In their culture, speakers are reluctant to share information and flout the Maxim of Quantity by evading direct questions and replying on incomplete answers because of the risk of losing face by committing oneself to the truth of the information, as well as the fact that having information is a form of prestige. [3] However, Harnish points out[4] that Grice only claims his maxims hold in conversations where his Cooperative Principle is in effect. The Malagasy speakers choose not to be cooperative, valuing the prestige of information ownership more highly. It could also be said in this case that this is a less cooperative communication system, since less information is shared) Another criticism is that the Gricean Maxims can easily be misinterpreted to be a guideline for etiquette, instructing speakers on how to be moral, polite conversationalists. However, the Gricean Maxims, despite their wording, are only meant to describe the commonly accepted traits of successful cooperative communication. Geoffrey Leech created the Politeness maxims: tact, generosity, approbation, modesty, agreement, and sympathy. Flouting the Maxims
Without cooperation, human interaction would be far more difficult and counterproductive. Therefore, the Cooperative Principle and the Gricean Maxims are not specific to conversation but to verbal interactions in general. For example, it would not make sense to reply to a question about the weather with an answer about groceries because it would violate the Maxim of Relevance. Likewise, responding to a question with a long monologue would violate the Maxim of Quantity. However, it is possible to flout a maxim intentionally or unconsciously and thereby convey a different meaning than what is literally spoken.

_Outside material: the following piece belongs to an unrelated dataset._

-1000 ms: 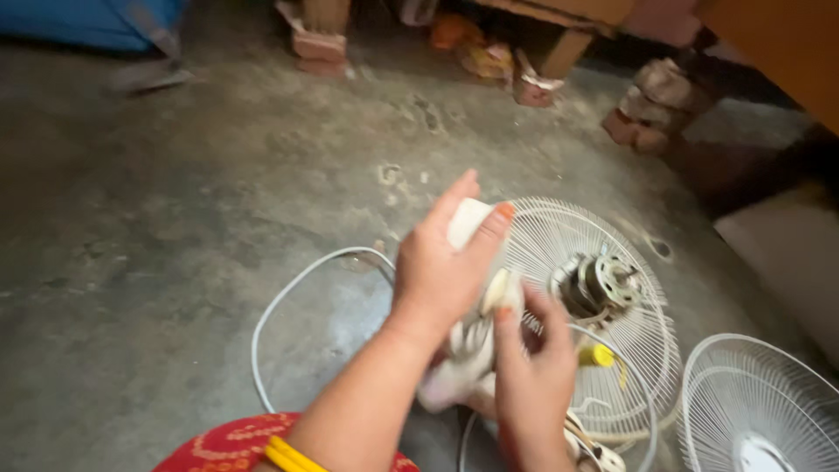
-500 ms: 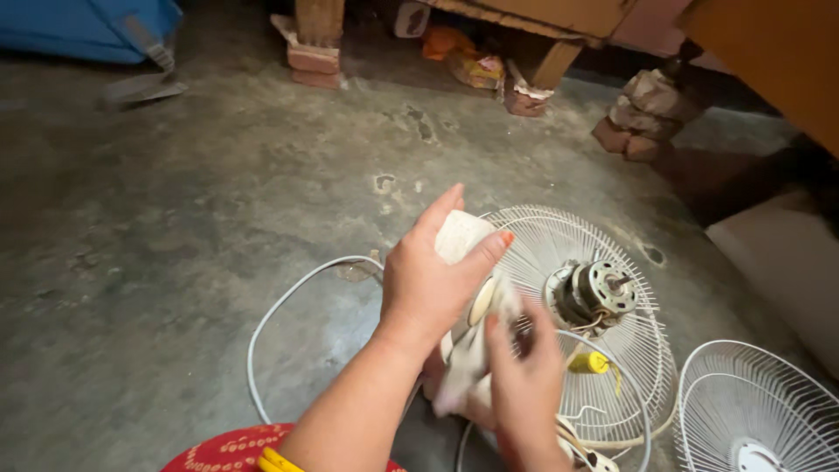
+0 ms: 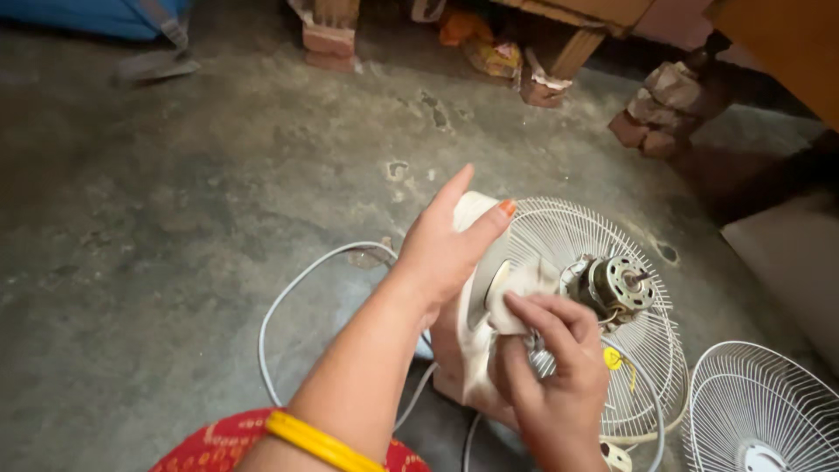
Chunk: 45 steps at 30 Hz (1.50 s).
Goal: The person cleans a disassembled electric fan using a cloth. They wipe the motor housing, the fan cage, the base, and the power cord, handling each component individually on the floor.
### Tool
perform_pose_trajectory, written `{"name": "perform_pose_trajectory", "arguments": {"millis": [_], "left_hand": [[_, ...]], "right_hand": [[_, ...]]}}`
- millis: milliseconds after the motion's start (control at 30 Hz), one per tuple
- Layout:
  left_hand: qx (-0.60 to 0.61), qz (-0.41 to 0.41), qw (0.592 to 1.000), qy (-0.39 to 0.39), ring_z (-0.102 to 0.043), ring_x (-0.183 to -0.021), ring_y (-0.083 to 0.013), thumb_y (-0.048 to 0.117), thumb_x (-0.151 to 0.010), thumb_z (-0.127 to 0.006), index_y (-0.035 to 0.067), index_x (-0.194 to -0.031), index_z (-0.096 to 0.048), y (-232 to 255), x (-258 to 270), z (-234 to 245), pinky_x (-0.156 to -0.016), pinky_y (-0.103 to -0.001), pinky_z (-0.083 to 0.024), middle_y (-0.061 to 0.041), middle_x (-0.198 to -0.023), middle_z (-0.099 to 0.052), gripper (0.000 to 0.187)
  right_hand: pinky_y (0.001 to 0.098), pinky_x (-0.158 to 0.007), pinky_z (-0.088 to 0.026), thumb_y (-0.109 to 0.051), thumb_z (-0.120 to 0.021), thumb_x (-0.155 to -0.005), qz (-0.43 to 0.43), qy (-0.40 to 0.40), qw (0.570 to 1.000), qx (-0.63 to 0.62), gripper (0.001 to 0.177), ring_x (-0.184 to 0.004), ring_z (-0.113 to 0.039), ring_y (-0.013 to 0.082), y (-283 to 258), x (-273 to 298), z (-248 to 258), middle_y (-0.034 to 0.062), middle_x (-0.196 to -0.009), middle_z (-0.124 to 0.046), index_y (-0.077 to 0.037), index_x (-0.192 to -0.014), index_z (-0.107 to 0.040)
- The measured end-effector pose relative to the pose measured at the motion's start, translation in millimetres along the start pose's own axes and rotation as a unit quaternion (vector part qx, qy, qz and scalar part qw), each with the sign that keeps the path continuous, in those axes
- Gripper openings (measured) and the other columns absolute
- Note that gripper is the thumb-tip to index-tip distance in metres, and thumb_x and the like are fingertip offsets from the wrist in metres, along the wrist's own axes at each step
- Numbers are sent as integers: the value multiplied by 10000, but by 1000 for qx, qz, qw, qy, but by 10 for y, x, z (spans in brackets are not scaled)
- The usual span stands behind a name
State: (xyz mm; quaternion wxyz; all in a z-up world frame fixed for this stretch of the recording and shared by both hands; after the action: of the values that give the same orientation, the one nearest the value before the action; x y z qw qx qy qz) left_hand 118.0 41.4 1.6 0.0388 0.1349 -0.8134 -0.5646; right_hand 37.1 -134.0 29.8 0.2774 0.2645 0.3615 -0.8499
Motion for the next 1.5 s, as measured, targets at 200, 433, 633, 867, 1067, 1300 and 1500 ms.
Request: {"name": "perform_pose_trajectory", "arguments": {"millis": [200,433,633,867,1067,1300,1500], "left_hand": [[53,76,991,-95,-587,-1298,-271,336,-865,-693,83,-1590,-284,-106,-58,-34,-1025,-360,-485,-199,-1447,-589,871],[-36,13,998,-44,-408,-1468,-290,359,-895,-703,77,-1609,-235,-48,-87,-83,-1152,-366,-343,-218,-1592,-411,899],[-246,69,966,-41,-473,-1413,-377,557,-880,-541,195,-1628,-237,-102,-25,-13,-1158,-400,-354,-233,-1506,-519,885],[-352,51,930,-93,-386,-1470,-413,664,-987,-450,234,-1707,-153,-48,-16,-28,-1206,-549,-58,-242,-1544,-479,889],[261,145,931,-211,-571,-1257,-223,821,-926,-370,5,-1596,-383,-63,83,-274,-1074,-419,-414,-146,-1432,-560,1056],[231,241,942,23,-619,-1243,-242,862,-826,-326,73,-1452,-489,-331,325,332,-989,-436,-501,-114,-1374,-632,1021],[186,168,966,61,-623,-1230,-207,803,-763,-488,118,-1379,-576,-232,598,54,-984,-380,-493,-97,-1366,-662,925]], "right_hand": [[428,-955,-441,-205,-652,-792,374,-156,885,231,426,-1157,-569,247,-679,178,-798,63,-1172,-650,-70,-1189,-725],[518,-975,-329,-279,-573,-859,351,-430,747,366,419,-1294,-471,369,-174,954,-1700,141,-1314,-629,-35,-1175,-699],[631,-1074,-273,-305,-560,-800,417,-289,803,312,475,-1307,-470,334,-293,580,-1569,100,-1263,-661,-105,-1201,-718],[435,-881,-471,-216,-620,-858,346,-505,762,212,215,-1073,-572,289,-468,637,-1335,54,-1042,-671,-106,-1014,-717],[362,-819,-527,-129,-646,-779,284,-269,915,100,231,-988,-625,218,-782,-312,-561,19,-965,-675,-155,-1000,-707],[586,-1117,-309,-272,-621,-767,463,-219,837,192,199,-1170,-616,234,-1446,-652,-729,17,-1050,-679,-201,-951,-589],[501,-1156,-295,-360,-617,-835,253,-374,844,291,350,-1165,-589,267,-591,-1086,-963,58,-1063,-695,-149,-1112,-653]]}}
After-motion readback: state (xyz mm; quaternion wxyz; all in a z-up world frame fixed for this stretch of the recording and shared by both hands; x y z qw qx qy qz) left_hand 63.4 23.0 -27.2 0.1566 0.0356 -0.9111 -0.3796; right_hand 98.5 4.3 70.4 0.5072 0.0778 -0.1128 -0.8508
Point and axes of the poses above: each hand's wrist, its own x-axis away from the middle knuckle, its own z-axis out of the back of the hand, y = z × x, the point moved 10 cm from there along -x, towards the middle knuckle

Many times in conversation, this flouting is manipulated by a speaker to produce a negative pragmatic effect, as with sarcasm or irony. One can flout the Maxim of Quality to tell a clumsy friend who has just taken a bad fall that her gracefulness is impressive and obviously intend to mean the complete opposite. The Gricean Maxims are therefore often purposefully flouted by comedians and writers, who may hide the complete truth and manipulate their words for the effect of the story and the sake of the reader’s experience.
Speakers who deliberately flout the maxims usually intend for their listener to understand their underlying implication. In the case of the clumsy friend, she will most likely understand that the speaker is not truly offering a compliment. Therefore, cooperation is still taking place, but no longer on the literal level. Conversationalists can assume that when speakers intentionally flout a maxim, they still do so with the aim of expressing some thought. Thus, the Gricean Maxims serve a purpose both when they are followed and when they are flouted.